OK, so, my plan was to blog daily about my wiki project. Then the avalanche of crap that is the end of the first marking period came down on me. Something had to give, and the blog was it.
Anyway, here's how it went:
My big mistake was to give insufficiently specific instructions when it came to writing the articles. After two days, none of my groups were done, so I forced the issue. On the third day, I had each group send me a message stating which member of the group was handling which specific portion of their article. This produced immediate results, since each individual was now accountable for something specific.
Once that hurdle was surmounted, the rest of the project went much more smoothly. The fact-checking stage went about as planned, and the peer-evaluations pretty well matched my expectations.
Best of all, when they got their study guides, they really showed some promise.

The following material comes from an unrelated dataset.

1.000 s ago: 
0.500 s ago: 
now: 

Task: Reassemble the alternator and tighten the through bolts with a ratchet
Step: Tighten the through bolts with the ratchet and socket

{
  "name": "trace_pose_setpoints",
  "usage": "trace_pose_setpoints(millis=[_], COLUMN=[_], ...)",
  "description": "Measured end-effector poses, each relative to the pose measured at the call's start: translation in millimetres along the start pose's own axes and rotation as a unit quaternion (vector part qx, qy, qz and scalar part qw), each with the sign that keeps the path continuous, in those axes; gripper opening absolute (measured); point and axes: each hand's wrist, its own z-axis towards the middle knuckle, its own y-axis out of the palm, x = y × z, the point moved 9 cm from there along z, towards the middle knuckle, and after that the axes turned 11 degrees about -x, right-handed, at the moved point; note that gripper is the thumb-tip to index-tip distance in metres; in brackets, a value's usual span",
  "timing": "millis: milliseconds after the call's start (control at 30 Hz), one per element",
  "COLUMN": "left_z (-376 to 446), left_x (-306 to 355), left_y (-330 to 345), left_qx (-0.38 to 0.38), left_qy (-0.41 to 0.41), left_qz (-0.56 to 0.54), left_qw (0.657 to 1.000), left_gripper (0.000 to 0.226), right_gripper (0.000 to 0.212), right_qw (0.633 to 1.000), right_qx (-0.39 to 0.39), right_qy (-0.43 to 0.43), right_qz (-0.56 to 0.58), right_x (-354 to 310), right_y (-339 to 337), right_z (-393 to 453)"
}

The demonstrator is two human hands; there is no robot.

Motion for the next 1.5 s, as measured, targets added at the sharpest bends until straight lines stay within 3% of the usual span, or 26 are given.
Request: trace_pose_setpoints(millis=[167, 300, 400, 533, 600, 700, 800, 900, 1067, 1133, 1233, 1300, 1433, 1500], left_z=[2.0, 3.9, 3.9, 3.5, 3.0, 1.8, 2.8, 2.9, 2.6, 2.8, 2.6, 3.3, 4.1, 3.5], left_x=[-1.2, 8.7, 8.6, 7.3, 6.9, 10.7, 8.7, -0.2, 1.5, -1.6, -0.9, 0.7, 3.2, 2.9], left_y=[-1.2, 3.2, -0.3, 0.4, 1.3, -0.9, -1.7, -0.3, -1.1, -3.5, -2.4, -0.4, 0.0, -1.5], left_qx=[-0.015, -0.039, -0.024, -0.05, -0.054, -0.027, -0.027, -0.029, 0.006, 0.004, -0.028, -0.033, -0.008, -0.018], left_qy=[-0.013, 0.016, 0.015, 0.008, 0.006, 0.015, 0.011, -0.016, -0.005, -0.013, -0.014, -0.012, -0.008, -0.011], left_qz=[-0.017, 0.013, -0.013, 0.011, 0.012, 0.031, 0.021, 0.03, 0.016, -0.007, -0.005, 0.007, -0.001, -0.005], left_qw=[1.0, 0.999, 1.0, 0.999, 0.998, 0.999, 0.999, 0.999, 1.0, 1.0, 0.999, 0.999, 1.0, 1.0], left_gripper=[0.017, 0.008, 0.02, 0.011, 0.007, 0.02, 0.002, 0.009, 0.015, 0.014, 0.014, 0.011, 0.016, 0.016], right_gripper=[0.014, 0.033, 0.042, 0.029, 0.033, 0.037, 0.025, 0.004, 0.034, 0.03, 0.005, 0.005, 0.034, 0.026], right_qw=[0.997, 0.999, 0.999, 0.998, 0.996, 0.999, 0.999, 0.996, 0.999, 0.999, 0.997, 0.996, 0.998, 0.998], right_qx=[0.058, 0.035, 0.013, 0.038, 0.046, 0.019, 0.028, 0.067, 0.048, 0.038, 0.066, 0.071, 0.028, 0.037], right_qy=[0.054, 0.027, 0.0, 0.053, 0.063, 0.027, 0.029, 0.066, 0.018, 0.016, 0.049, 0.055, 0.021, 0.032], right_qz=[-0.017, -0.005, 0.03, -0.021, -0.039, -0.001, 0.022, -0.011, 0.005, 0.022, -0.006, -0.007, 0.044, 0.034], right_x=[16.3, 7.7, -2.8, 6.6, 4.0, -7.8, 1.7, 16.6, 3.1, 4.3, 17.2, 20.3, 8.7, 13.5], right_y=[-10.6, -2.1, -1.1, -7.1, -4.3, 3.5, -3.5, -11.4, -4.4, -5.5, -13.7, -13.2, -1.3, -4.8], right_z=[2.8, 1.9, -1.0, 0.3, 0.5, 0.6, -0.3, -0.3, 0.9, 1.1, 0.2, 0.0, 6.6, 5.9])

The study guides for this unit consist of five higher-level thinking questions, each of which requires the student to use two or more articles to get the information they need. Students did struggle with the questions, but they kept at it, and have been asking good questions ("How do I answer this?" instead of "What do I write?"). I've enjoyed coaching them in how to go about figuring out some of these answers, and once they do figure it out, they do a pretty good job.
So, what now?
I'll return to this concept next semester, with my French Revolution unit. When I set it up, I'll need to create the article assignments with specific jobs in mind, and have the groups send me their rosters on day one.